The one thing that has been the most mind blowing for me in the past four years of marriage and children, is the impossibly low expectations of men in marriage and child rearing. I myself have always had high expectations of men. I grew up in a household where my father was played a very active role in raising myself and my siblings. While I can’t speak completely to his role in the household, I can say that he clipped coupons, analyzed grocery store fliers and went grocery shopping every week, and is a slightly better cook than my mother.
Thus, what I was not as prepared for in marriage and since having children is the reaction that the world has to men who simply participate in the process. As a wife, I don’t recall a time when I got a round of applause cleaning the house, doing laundry, picking up dry cleaning or even tasks seen as more masculine like servicing the car or taking out trash. The sight of my husband making his own plate, however, garners a reaction of “oohs and ahhs” from an entire room. I often comment that before I was married, I had several women give me unsolicited advice on the endless requirements to “keep a husband.” To my surprise, when I asked my husband what advice he’d been given on how to keep me, he said none. In marriage, I realized that it was because people didn’t expect men to do anything to “keep” a woman, and that played out in several instances. Other women’s positive reaction to the fact that my husband even came home at night was disturbing, considering they knew that I was home every night.
Having children has heightened my awareness in the differing levels of expectations for myself and my husband. I’ve had people see my husband bring me a bowl of cereal after I stayed up all night breastfeeding, battling mastisis, changing diapers, cleaning washing etc. and tell me that “I got a good one.” I worked through two pregnancies, one where I couldn’t eat anything other than grapes for five months, birthed two babies, one void of medication, breastfed for a total of 24 months and counting, and numerous other tasks which required complete sacrifice of my mind, body and I would say soul, and watched my husband receive the equivalent of a round of applause or hi-five for changing A diaper.
For me this was a very serious issue, that bred incessant jealousy. I was jealous that I couldn’t just sleep, jealous that I couldn’t just shower, jealous that I couldn’t leave the house without preparing 3-5 bags of items. Yet, I was barely out of the hospital with a newborn baby before people were asking me how my husband was doing with the transition, again pushing the standard that everything I was doing was simply women’s work and my lack of availability due to this increase workload may be negatively affecting my husband.

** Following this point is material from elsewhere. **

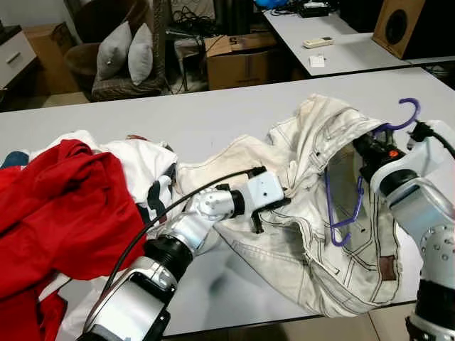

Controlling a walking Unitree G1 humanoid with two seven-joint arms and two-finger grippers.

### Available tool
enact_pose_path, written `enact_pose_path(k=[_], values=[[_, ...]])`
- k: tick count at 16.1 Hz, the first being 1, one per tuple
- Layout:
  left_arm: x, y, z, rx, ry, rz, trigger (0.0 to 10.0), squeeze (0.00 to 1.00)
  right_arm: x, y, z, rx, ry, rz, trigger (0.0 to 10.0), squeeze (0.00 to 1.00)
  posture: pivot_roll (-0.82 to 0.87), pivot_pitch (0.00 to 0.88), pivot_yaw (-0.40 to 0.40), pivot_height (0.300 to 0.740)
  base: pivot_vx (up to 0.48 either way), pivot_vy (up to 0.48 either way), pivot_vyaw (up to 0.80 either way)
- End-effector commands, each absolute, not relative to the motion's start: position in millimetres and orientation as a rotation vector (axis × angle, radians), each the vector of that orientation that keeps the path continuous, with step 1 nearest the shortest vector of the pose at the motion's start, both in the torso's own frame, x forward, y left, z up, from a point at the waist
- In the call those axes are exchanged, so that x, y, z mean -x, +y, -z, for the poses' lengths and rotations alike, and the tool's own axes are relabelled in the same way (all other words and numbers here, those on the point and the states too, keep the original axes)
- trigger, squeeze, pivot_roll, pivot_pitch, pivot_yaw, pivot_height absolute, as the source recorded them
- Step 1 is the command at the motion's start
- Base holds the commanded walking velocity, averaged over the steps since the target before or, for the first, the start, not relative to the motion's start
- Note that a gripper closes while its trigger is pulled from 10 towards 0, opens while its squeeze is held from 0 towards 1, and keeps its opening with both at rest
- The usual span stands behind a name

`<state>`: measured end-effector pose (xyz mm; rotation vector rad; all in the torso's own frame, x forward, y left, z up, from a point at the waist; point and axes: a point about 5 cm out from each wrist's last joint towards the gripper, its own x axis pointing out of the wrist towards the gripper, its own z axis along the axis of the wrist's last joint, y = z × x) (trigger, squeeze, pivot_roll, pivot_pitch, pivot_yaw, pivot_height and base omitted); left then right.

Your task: Hang hanger

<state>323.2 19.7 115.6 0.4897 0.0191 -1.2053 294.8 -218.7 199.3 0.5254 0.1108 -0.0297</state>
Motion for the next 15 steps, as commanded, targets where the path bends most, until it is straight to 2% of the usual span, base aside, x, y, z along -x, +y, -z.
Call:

This mindset definitely had me feeling like I was going crazy, because I didn’t “feel” like I had a lot of “help.” I think this laid the groundwork for a few years of struggle on the idea of “help” versus “responsibility.” People congratulated me on receiving “help” from my husband, when any task they had seen him execute was actually a partner’s responsibility. Our collective struggle then became one of defining responsibility. For me, there is no way you can help with your own children or household. In a household with two adults, and for a child with two parents, there are always two responsible parties.
A husband cannot help by cooking dinner that he will eat.
A husband cannot help by washing clothes that he will wear.
A husband cannot help by changing a baby that he produced.
In developing our version of partnership, which is still in progress, I’ve found that it takes a constant rejection and/or redefining of the society’s expectations. If I would’ve taken in what the world was giving, I would be in a constant state of self-sacrifice, jealous of a husband with what I viewed as unending freedom and praise. Resetting expectations in both marriage and motherhood for me has involved pushing back against a lot of what I am told about husbands and seeking behaviors more aligned with that of a partner. I want to be a partner and have a partner, I am not sure I could survive being a wife to a husband.